In France, the Calvinist minority was suppressed in 1685 and either Catholized or driven out of the country. But what was the good? Already at that time the freethinker Pierre Bayle was at the height of his activity, and in 1694 Voltaire was born. The forcible measures of Louis XIV only made it easier for the French bourgeoisie to carry through its revolution in the irreligious, exclusively political form which alone was suited to a developed bourgeoisie. Instead of Protestants, freethinkers took their seats in the national assemblies. Thereby Christianity entered into its final stage. It was incapable of doing any future service to any progressive class as the ideological garb of its aspirations. It became more and more the exclusive possession of the ruling classes; they apply it as a mere means of government, to keep the lower classes within bounds. Moreover, each of the different classes uses its own appropriate religion: the landed nobility -- Catholic Jesuitism, or Protestant orthodoxy; the liberal and radical bourgeoisie -- rationalism; and it makes little difference whether these gentlemen themselves believe in their respective religions or not.

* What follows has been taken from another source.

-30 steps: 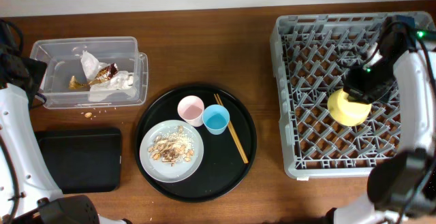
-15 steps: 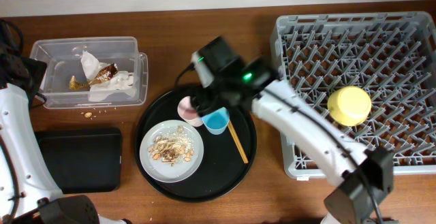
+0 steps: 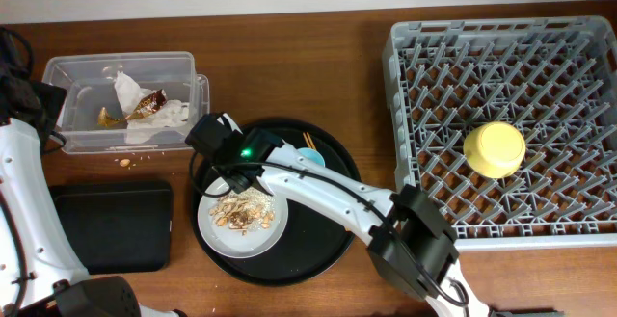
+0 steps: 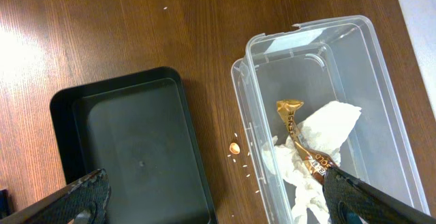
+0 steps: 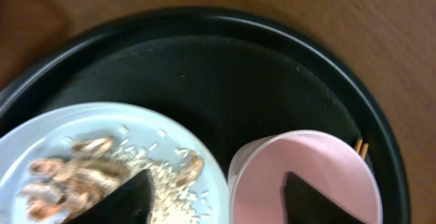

We see, therefore: religion, once formed, always contains traditional material, just as in all ideological domains tradition forms a great conservative force. But the transformations which this material undergoes spring from class relations -- that is to say, out of the economic relations of the people who execute these transformations. And here that is sufficient.
In the above, it could only be a question of giving a general sketch of the Marxist conception of history, at most with a few illustrations, as well. The proof must be derived from history itself; and, in this regard, it may be permitted to say that is has been sufficiently furnished in other writings. This conception, however, puts an end to philosophy in the realm of history, just as the dialectical conception of nature makes all natural philosophy both unnecessary and impossible. It is no longer a question anywhere of inventing interconnections from out of our brains, but of discovering them in the facts. For philosophy, which has been expelled from nature and history, there remains only the realm of pure thought, so far as it is left: the theory of the laws of the thought process itself, logic and dialectics.
* * * With the Revolution of 1848, "educated" Germany said farewell to theory and went over to the field of practice. Small production and manufacture, based upon manual labor, were superseded by real large-scale industry.
Germany again appeared on the world market. The new little German Empire [13] abolished at least the most crying of the abuses with which this development had been obstructed by the system of petty states, the relics of feudalism, and bureaucratic management. But to the same degree that speculation abandoned the philosopher's study in order to set up its temple in the Stock Exchange, educated Germany lost the great aptitude for theory which had been the glory of Germany in the days of its deepest political humiliation -- the aptitude for purely scientific investigation, irrespective of whether the result obtained was practically applicable or not, whether likely to offend the police authorities or not. Official German natural science, it is true, maintained its position in the front rank, particularly in the field of specialized research. But even the American journal Science rightly remarks that the decisive advances in the sphere of the comprehensive correlation of particular facts and their generalization into laws are now being made much more in England, instead of, as formerly, in Germany. And in the sphere of the historical sciences, philosophy included, the old fearless zeal for theory has now disappeared completely, along with classical philosophy.
Inane eclecticism and an anxious concern for career and income, descending to the most vulgar job-hunting, occupy its place. The official representatives of these sciences have become the undisguised ideologists of the bourgeoisie and the existing state -- but at a time when both stand in open antagonism to the working class.
Only among the working class does the German aptitude for theory remain unimpaired. Here, it cannot be exterminated. Here, there is no concern for careers,for profit-making, or for gracious patronage from above. On the contrary, the more ruthlessly and disinterestedly science proceeds the more it finds itself in harmony with the interest and aspirations of the workers. The new tendency, which recognized that the key to the understanding of the whole history of society lies in the history of the development of labor, from the outset addressed itself by preference to the working class and here found the response which it neither sought nor expected from officially recognized science. The German working-class movement is the inheritor of German classical philosophy.